A BMW BOARD ("BOARD") will act as the Administrator of all disputes between BMW
NA and Center arising out of this Agreement. The BOARD will consist of two
representatives who will be selected by BMW NA and two representatives of BMW
centers who will be selected by the BMW Forum. The BOARD will determine
eligibility requirements, develop procedures to ensure a fair and equitable
decision ("ADR PROCEDURES"), and select individuals to participate in a DISPUTE
RESOLUTION PANEL ("PANEL") to hear an eligible dispute. The PANEL shall consist
of at least one BMW NA employee, one Car Center representative, and one
independent person, selected by the BOARD, or a designated facilitator company
chosen by the BOARD.
The BOARD shall also monitor the dispute resolution process, periodically report
to BMW NA and the BMW Forum on the effectiveness of this process and, when
required, make recommendations for changes in this process.
BMW NA and Center agree that the process outlined in this Article G and
developed by the BOARD in the ADR PROCEDURES shall be mandatory. The PANEL's
recommendation will be non-binding, unless prior to appearing before the PANEL
the parties agree to be bound by the decision of the PANEL. The purpose of the
PANEL will be to recommend a resolution and work with the parties to reach a
fair and equitable solution to their dispute in a cost-effective, efficient
manner, and to avoid formal adjudication or government intervention.
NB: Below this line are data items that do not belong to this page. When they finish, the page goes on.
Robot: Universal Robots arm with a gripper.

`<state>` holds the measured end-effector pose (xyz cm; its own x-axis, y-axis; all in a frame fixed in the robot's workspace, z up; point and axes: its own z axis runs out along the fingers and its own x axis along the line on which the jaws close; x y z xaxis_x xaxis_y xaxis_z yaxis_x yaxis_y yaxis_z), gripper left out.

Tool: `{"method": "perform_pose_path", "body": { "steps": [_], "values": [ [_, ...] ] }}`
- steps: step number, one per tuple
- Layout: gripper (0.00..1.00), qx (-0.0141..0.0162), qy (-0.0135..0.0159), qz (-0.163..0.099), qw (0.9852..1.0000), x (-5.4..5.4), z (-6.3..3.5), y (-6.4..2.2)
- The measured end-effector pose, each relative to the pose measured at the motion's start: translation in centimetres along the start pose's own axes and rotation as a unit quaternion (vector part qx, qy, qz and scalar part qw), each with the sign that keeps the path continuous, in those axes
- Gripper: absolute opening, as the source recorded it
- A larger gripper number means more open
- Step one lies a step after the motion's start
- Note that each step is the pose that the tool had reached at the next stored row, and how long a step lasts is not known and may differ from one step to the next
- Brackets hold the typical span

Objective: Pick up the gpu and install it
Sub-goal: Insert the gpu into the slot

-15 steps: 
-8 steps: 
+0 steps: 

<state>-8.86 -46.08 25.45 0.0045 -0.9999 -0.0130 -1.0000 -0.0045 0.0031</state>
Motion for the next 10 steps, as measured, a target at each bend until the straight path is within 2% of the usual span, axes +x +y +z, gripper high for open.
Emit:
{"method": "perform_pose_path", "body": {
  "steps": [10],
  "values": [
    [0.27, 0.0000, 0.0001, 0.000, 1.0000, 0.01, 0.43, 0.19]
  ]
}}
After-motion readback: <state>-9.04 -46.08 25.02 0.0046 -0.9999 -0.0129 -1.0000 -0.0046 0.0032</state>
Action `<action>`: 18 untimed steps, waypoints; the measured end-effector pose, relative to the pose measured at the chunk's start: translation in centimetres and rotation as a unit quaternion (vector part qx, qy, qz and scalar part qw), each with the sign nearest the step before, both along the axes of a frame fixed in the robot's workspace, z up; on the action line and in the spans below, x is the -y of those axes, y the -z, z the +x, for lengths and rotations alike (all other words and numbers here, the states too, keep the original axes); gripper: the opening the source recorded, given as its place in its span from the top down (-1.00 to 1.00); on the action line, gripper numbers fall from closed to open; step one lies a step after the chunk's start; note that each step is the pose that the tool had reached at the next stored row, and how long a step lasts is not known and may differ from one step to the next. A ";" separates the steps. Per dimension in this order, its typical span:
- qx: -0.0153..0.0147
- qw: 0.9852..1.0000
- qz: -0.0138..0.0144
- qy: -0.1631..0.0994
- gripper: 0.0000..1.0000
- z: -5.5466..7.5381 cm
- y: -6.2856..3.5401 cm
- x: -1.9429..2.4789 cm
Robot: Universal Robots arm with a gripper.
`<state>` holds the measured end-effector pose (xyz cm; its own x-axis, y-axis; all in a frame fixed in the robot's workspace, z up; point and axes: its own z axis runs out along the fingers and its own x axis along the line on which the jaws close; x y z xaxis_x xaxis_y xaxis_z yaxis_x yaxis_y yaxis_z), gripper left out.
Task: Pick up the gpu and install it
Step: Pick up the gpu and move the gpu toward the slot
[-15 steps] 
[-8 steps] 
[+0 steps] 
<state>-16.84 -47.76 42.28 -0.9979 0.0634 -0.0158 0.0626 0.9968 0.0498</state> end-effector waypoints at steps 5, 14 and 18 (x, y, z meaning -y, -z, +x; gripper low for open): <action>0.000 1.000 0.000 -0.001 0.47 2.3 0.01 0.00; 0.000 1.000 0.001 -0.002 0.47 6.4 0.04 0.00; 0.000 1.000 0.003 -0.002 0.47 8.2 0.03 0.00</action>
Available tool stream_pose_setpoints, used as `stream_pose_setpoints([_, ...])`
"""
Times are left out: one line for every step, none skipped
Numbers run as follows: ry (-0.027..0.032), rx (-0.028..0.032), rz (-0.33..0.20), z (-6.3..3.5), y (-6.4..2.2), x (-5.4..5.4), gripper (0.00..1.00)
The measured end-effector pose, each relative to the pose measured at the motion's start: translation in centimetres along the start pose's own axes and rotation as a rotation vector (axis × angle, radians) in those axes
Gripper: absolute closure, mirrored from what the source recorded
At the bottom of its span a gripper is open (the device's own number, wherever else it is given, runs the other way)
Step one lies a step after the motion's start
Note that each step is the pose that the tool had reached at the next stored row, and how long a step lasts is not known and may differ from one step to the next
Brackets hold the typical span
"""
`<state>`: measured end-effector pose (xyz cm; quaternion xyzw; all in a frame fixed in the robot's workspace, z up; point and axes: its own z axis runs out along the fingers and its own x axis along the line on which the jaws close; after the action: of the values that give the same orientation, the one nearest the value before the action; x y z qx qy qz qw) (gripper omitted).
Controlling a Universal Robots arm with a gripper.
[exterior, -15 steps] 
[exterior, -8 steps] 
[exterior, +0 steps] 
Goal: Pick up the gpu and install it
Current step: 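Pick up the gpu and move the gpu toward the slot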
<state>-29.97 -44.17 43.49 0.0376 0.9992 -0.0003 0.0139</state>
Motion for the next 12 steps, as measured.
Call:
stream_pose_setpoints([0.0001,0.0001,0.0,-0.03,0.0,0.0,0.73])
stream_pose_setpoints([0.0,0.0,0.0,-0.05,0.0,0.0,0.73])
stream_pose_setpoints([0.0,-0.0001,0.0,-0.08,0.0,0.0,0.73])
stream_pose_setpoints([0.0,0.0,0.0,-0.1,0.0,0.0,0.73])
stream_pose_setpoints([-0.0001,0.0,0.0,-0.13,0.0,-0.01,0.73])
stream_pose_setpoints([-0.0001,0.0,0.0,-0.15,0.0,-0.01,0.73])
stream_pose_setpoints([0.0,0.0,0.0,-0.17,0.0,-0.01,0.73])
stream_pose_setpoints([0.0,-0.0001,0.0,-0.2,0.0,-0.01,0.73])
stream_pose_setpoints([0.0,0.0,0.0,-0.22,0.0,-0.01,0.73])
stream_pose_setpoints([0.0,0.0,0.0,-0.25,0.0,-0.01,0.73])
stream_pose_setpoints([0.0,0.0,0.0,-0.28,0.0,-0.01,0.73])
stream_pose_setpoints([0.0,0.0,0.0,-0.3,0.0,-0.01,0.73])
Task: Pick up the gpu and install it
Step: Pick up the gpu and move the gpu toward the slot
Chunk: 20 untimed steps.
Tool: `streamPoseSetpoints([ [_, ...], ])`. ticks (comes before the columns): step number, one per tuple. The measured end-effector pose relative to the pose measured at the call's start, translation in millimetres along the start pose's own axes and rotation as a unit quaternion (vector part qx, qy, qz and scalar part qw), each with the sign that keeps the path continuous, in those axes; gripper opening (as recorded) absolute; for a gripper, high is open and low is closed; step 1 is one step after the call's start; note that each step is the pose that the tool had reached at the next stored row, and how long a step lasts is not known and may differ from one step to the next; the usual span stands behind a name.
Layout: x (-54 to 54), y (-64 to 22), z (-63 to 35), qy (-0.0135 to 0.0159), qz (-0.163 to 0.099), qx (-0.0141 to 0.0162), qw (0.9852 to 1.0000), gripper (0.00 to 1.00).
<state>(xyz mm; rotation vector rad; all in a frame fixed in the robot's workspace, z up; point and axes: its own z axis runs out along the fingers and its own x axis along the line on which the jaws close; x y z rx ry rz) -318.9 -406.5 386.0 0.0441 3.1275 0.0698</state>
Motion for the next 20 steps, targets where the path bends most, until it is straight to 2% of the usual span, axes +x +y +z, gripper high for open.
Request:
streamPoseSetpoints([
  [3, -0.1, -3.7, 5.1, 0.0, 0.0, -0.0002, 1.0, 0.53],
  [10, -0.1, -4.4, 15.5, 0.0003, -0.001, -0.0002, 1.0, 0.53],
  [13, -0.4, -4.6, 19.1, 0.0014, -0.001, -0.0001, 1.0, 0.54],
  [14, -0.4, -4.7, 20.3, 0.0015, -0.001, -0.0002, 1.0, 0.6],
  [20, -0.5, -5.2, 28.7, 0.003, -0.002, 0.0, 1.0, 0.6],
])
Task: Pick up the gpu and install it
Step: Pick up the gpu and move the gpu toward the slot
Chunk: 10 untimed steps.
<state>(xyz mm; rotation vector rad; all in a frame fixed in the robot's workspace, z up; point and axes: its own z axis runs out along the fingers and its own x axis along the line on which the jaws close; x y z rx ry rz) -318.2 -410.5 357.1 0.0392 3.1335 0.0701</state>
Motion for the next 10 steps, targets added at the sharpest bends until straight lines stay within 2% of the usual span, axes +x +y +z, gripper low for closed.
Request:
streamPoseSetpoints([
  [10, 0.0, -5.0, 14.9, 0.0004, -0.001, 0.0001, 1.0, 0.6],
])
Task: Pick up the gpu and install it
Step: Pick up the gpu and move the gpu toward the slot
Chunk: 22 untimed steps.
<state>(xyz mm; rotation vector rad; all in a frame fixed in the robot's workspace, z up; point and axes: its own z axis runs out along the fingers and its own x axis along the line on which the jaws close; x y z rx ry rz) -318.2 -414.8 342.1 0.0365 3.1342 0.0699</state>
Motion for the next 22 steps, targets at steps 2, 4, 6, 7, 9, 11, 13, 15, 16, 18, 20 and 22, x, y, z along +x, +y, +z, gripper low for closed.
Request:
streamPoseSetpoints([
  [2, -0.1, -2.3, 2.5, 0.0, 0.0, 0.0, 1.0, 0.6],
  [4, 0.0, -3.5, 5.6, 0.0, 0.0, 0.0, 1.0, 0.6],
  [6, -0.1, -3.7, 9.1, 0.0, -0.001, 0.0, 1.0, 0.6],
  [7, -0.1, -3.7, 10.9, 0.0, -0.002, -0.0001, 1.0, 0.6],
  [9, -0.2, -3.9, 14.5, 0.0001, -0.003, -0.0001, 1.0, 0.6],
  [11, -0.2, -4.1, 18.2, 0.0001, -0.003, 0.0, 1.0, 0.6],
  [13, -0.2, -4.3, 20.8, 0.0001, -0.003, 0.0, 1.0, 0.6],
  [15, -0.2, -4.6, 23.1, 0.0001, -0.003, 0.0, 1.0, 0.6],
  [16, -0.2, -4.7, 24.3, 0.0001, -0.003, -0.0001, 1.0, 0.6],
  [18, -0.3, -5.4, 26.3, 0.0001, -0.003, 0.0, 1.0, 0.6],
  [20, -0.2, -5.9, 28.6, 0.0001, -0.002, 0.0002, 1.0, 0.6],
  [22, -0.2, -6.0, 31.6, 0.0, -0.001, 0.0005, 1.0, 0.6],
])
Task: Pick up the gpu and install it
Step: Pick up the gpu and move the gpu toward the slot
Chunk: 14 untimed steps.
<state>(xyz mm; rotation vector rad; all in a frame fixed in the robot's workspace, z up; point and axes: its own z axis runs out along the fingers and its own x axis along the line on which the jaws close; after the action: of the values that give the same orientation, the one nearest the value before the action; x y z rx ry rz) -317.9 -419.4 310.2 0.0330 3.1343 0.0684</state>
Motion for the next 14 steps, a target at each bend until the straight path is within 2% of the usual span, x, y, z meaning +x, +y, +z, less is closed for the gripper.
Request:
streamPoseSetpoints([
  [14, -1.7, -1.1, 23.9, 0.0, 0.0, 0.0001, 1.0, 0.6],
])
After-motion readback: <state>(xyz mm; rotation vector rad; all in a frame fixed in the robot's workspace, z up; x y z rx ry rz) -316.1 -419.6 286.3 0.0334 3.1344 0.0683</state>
If either party to this Agreement fails to refer a matter subject to Article G
to the dispute resolution process or initiates any action in court or an
administrative agency prior to issuance of a PANEL recommendation on a dispute,
that party shall pay all costs, fees and expenses, including attorneys fees, of
the other party which arise out of the enforcement of this Article G.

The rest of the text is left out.